Moreover, the argument that coverage in emergencies and emergencies, in the grace period, is limited to 12 hours, is not worth flourishing either, mainly because it is contrary to the legal provision described above, which overrides administrative rules nor do we have the above limitations. For urgent and emergency cases,” Carlin highlighted.
Since the Plaintiff’s contract provides for both outpatient and hospital services to be covered, the judge continued, there is no basis for Defendant’s argument that emergency services would be limited to outpatient services. Obviously a failure to provide the service, Carlin concluded, since the emergency/emergency condition experienced by the author has been proven.

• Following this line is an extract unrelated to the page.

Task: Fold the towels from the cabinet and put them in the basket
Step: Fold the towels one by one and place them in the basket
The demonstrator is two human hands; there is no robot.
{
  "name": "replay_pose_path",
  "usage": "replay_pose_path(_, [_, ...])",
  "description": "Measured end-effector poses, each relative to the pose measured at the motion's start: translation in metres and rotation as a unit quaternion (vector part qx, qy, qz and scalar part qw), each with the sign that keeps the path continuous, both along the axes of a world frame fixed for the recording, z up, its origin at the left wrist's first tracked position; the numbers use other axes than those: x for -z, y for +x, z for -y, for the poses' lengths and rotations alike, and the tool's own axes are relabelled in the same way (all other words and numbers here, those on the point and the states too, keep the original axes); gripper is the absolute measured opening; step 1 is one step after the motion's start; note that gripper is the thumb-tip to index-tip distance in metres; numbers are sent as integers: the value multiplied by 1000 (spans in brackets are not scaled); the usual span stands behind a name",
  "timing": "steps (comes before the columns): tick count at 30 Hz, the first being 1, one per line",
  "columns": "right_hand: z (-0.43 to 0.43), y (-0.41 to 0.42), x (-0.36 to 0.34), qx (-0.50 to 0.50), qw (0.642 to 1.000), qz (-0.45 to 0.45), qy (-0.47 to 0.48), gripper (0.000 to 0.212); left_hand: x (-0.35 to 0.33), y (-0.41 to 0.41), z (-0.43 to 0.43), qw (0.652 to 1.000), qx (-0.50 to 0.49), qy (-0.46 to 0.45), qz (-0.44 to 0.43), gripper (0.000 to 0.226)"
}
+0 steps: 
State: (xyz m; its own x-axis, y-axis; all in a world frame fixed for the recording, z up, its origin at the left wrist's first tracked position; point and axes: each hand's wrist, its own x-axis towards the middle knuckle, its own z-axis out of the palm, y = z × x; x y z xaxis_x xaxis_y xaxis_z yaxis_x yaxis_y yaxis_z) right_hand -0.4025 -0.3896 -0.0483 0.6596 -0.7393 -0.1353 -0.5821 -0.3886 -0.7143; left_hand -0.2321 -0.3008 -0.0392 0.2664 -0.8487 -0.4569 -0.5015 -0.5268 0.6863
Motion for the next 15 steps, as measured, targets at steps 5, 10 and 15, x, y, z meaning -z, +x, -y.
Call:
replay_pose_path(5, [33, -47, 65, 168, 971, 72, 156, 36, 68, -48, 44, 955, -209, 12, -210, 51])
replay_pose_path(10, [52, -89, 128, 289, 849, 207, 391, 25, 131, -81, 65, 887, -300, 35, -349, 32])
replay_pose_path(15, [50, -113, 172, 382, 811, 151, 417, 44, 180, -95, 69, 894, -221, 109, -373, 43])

Thus, the referee decides that the plan pays all amounts related to the surgical procedure, both hospital fees and medical fees, totaling R$9,700. Interest and cash correction will be added to the amount. Despite the harassment suffered by the plaintiff, the claim for moral damages was rejected because the company’s deprivation of coverage did not cause him to suffer exceptional situations that would undermine his personal rights. Above all, the sentence indicates, because the performance of the surgical procedure was not affected. The decision can be appealed.